Dans ce sens, toute cette évolution d’ETA peut compter sur l’appui permanent d’une Commission Internationale, celle là qui mit à la disposition des parties en lice dans le conflit sa vocation médiatrice, en offrant même de gérer la dissolution et la remise définitive des armes de ETA. La société basque prit bonne note de ce changement et de la réelle possibilité de vivre en paix, comme aussi de pouvoir participer à cette décision dont elle est partie prenante comme citoyens et citoyennes d’une nation, comme à être les acteurs de leur avenir. Avec cela, les dirigeants politiques abertzale commencèrent à confectionner « les outils » qui pouvaient permettre d’avancer dans une direction correct et, au delà de l’illégalisation de Sortu, Eusko Alkartasuna, Alternatiba et les abertzale indépendants prirent en main le témoin et constituèrent une plate-forme politique en vue des élections du mois d’avril 2011 qu’ils appelèrent Bildu. La société basque accompagna de son vote ce mouvement en lui accordant un vrai triomphe dans la majorité des communes du sud /Pays basque, à la Diputation de Gipuzkoa et dans la ville emblématique de Donostia. La crise économique profonde eut comme conséquence l’anticipation des élections législatives dans l’état espagnol pour le 20 novembre 2011 et à cette occasion il se produisit un autre mouvement important en rapport avec l’accumulation des forces souverainistes basques avec l’incorporation d’Aralar.
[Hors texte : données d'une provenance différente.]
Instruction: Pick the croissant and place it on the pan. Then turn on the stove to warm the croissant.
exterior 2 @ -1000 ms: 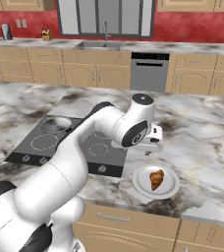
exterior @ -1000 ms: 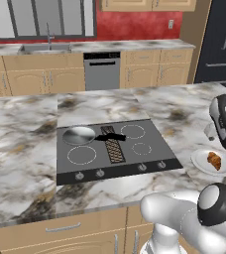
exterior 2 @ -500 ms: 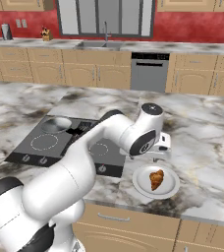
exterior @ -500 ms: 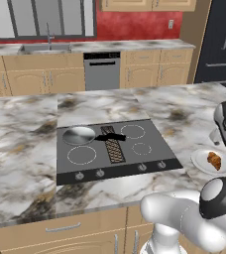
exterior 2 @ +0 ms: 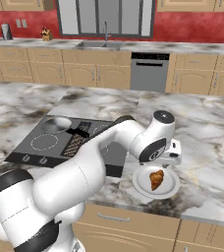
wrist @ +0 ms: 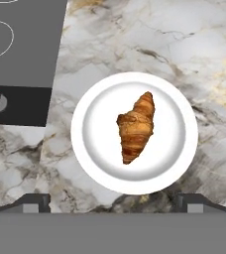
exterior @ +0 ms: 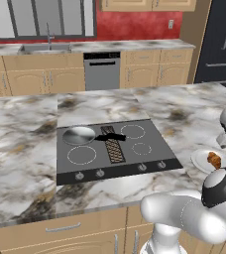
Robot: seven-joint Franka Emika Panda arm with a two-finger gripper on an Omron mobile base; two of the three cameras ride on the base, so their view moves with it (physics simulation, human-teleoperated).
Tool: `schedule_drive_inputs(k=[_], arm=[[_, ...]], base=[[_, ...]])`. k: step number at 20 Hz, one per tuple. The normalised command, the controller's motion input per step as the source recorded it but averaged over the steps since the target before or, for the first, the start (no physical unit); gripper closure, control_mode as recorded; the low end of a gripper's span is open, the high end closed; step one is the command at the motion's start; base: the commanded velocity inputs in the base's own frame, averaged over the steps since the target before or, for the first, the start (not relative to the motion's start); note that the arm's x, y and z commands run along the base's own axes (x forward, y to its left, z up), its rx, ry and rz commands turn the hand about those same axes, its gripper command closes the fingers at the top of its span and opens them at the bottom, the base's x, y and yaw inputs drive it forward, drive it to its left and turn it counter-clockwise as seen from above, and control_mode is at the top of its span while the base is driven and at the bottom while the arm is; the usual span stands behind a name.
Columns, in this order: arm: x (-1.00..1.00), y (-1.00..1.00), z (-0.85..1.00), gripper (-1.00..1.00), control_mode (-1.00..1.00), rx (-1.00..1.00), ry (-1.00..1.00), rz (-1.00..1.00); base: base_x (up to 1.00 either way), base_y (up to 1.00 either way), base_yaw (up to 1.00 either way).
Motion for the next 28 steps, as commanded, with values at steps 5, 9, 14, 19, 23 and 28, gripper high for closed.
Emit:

Et ce à tel point qu’un nouvel espoir se fit jour qui s’appelait Amaiur rassemblant 333.000 adhésions aux élections du 20 novembre. La feuille de route de l’abertzalisme souverainiste est par ailleurs claire et il faudra continuer le chemin déjà tracé. De plus les sept élus ( députés aux Cortes de Madrid) d’amaiur qui auront leur propre expression à Madrid ont tendu généreusement la main au PNV et à Geroa Bai aux fins de dialoguer, accorder les politiques et unir les forces pour défendre aux Cortes de Madrid les intérêts, les droits politiques, « d’identité » et économiques d’Euskal Herria.
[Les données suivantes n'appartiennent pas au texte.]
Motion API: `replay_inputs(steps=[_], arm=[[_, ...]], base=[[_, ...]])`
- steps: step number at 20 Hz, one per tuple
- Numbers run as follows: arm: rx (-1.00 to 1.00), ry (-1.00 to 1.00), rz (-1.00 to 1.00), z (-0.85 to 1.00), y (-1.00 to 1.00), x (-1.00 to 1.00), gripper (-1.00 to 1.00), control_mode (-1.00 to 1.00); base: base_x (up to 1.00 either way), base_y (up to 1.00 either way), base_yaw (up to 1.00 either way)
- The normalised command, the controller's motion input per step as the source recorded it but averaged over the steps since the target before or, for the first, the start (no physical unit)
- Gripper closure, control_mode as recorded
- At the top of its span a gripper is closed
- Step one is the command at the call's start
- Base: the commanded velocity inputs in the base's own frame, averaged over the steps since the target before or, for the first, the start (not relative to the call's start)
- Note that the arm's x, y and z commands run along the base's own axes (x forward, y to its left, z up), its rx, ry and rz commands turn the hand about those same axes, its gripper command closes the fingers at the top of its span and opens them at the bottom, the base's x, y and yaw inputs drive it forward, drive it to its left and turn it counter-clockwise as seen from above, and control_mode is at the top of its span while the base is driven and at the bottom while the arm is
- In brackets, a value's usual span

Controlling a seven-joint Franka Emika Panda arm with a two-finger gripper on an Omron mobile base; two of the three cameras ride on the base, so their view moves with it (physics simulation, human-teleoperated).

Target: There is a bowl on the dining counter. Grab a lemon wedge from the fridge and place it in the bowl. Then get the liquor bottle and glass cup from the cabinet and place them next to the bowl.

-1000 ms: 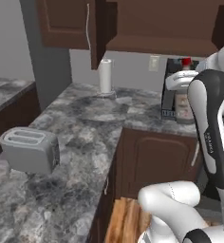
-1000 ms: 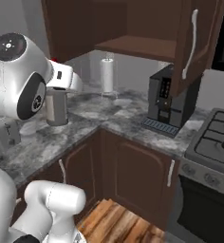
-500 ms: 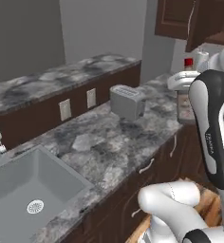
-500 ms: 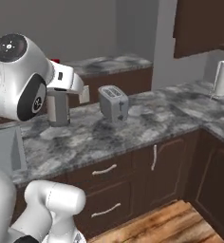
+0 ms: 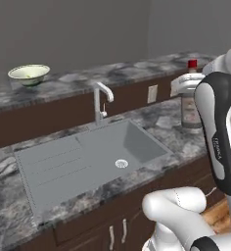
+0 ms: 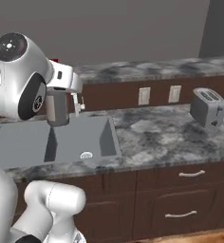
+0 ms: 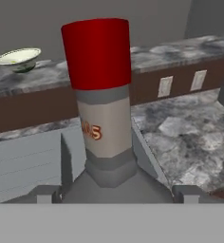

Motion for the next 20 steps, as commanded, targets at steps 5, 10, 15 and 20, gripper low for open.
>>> replay_inputs(steps=[5, 10, 15, 20], arm=[[0.0, 0.0, 0.0, 0.0, 0.0, 0.0, 1.0, 1.0], [0.0, 0.0, 0.0, 0.0, 0.0, 0.0, 1.0, 1.0], [0.0, 0.0, 0.0, 0.0, 0.0, 0.0, 1.0, 1.0], [0.0, 0.0, 0.0, 0.0, 0.0, 0.0, 1.0, 1.0]], base=[[-0.34, 1.0, 0.32], [-0.28, 1.0, 0.3], [-0.27, 1.0, 0.28], [-0.21, 1.0, 0.23]])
Le peuple basque est en train de vivre un énorme espoir qui ira en se concrétisant avec la participation et la mobilisation permanente de ses citoyens et citoyennes. De ce fait il convient de continuer à construire des ponts vers les autres forces politiques basques, de même qu’il est absolument nécessaire de compter avec l’appui de tous les secteurs syndicaux, sociaux et culturels d’Euskal Herria, la Diaspora basque et la Communauté Internationale pour continuer à pousser à ce que les partis politiques des états espagnol et français prennent conscience et parviennent à initier un dialogue sans exclusives, en se mettant d’accord sur la manière d’apporter une solution au conflit politique basque. Mais il ne faut pas laisser de côté un thème par ailleurs urgent comme l’est cette dispersion des prisonniers basques, leur situation sanitaire comme aussi la révision des condamnations démesurées qui leur sont appliquées dans de nombreux cas. Le Pays basque est une nation qui plonge ses racines dans la préhistoire de l’Europe et qui a survécu et qui survivra uniquement par la persistance et la lutte de son peuple.

Il est de notre devoir en ce sens de témoigner dans tous les secteurs possibles des droits qui reviennent à la nation basque et d’être conséquents avec nos ancêtres et antécédents dont beaucoup donnèrent leur vie pour la liberté de leur pays. La tâche ne sera pas facile et il faudra surmonter d’innombrables obstacles mais lorsque nous nous trouverons face à l’adversité ou au désenchantement, nous nous devons en bons Basques, nous surpasser rapidement et continuer la tâche en étant toujours convaincus qu’Euskal herria est une nation qui a droit à l’autodétermination et que notre pays est si petit qu’il paraît impossible que nous ne puissions lui faire une place dans nos coeurs.